Navigating Workplace Stress: Strategies for a Healthier Work Environment

Workplace stress is a common and serious issue that affects many people. It can have negative impacts on physical and mental health, productivity, and relationships. According to the American Institute of Stress, 80% of workers feel stress on the job, and half say they need help in learning how to manage stress 1.

But what causes workplace stress, and how can we cope with it? In some cases is obvious that all that will be impossible to be solved based on collaboration with supervisors or colleagues. In that case, needs to be done some deep analysis and think about switching jobs. Here are some factors that contribute to workplace stress and some strategies to deal with them:

Workload: Having too much work to do, unrealistic deadlines, or unclear expectations can cause stress. To manage workload stress, try to prioritize your tasks, set realistic goals, and communicate your needs and concerns to your supervisor or colleagues. You can also use time management techniques, such as making a to-do list, breaking down large projects into smaller steps, and avoiding procrastination.

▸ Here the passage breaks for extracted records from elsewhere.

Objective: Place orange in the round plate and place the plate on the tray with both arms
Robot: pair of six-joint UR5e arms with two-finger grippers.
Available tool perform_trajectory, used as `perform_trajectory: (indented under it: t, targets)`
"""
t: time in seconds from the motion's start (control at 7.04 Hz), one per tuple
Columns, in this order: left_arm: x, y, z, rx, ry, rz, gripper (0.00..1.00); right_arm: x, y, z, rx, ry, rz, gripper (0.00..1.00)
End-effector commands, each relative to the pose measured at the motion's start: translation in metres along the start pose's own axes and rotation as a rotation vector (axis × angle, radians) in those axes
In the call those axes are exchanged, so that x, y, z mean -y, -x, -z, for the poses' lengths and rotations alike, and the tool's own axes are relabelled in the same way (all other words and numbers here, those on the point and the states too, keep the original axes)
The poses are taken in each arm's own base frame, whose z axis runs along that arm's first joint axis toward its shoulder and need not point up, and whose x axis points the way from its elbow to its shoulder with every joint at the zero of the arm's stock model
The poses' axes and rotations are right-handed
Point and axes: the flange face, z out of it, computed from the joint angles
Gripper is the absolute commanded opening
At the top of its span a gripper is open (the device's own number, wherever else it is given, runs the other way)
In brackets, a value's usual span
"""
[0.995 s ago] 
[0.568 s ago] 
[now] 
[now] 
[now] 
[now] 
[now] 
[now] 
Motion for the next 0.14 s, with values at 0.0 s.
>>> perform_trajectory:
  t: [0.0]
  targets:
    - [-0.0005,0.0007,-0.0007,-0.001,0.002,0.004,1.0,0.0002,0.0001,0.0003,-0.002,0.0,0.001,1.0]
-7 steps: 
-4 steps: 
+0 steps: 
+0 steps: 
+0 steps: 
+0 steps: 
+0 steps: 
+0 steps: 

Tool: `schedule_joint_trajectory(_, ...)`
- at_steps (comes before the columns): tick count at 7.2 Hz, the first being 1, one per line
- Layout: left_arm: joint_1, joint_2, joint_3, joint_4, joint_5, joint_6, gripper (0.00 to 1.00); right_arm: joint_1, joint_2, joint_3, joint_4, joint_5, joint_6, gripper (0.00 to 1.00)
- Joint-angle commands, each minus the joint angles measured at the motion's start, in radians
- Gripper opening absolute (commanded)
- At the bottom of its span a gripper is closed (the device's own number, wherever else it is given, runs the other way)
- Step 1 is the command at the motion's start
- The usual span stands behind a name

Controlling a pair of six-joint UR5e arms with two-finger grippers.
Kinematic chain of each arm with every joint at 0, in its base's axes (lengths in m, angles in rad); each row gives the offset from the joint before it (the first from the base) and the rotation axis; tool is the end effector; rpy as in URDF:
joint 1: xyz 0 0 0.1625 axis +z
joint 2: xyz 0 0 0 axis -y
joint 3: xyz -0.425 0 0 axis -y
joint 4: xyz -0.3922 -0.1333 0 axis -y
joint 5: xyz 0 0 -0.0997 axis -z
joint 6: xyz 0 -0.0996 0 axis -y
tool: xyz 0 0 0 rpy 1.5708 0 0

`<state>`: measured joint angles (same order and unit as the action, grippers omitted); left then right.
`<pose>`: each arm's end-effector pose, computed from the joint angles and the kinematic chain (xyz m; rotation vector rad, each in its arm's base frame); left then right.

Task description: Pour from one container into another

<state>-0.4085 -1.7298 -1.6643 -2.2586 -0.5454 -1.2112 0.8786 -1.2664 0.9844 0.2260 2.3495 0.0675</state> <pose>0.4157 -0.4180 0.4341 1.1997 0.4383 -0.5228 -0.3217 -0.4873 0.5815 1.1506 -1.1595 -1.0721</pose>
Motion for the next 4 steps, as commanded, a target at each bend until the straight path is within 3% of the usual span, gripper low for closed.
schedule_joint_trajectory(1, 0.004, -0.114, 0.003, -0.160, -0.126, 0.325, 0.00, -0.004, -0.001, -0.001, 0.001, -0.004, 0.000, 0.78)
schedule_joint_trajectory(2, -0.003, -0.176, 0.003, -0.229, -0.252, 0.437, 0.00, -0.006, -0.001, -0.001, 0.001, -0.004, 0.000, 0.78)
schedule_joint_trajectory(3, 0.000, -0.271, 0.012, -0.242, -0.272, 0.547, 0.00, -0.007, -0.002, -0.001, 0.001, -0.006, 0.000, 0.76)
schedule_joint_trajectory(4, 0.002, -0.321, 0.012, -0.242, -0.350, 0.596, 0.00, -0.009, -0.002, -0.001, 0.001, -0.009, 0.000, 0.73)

Role Conflict: Role conflict occurs when you have conflicting or incompatible demands from different sources, such as your boss, your co-workers, your supervisor, or your line manager. For example, you may feel torn between meeting a deadline at work and attending your child's school event. To cope with role conflict, try to clarify your role and responsibilities, negotiate expectations and boundaries, and seek support from others who understand your situation. This doesn't work all the time.

Lack of Control: Lack of control refers to feeling powerless or unable to influence important decisions or outcomes that affect your work. For example, you may feel frustrated by organizational changes, budget cuts, or layoffs that are beyond your control. To deal with a lack of control, try to focus on the things you can control, such as your attitude, your behaviour, and your response to stress. You can also seek feedback, express your opinions, and participate in decision-making processes when possible.

Relationships: Relationships with your boss, co-workers, clients, or customers can be a source of stress or support. Poor communication, conflict, harassment, or discrimination can create a hostile work environment and increase stress. To improve your relationships at work, try to communicate effectively, respect diversity, avoid gossip and rumours, and resolve conflicts constructively. You can also build positive relationships by showing appreciation, offering help, and seeking feedback.

Personal Factors: Personal factors are aspects of your life outside of work that can affect your stress level at work. For example, you may experience stress from financial problems, health issues, family responsibilities, or personal events. To balance your personal and professional life, try to maintain a healthy lifestyle by eating well, exercising regularly, sleeping enough, and avoiding substance abuse. Finally, seek professional help if you feel overwhelmed by stress or experience symptoms of anxiety or depression.

Workplace stress is inevitable but manageable. By identifying the sources of your stress and applying some coping strategies, you can reduce your stress level and improve your well-being at work.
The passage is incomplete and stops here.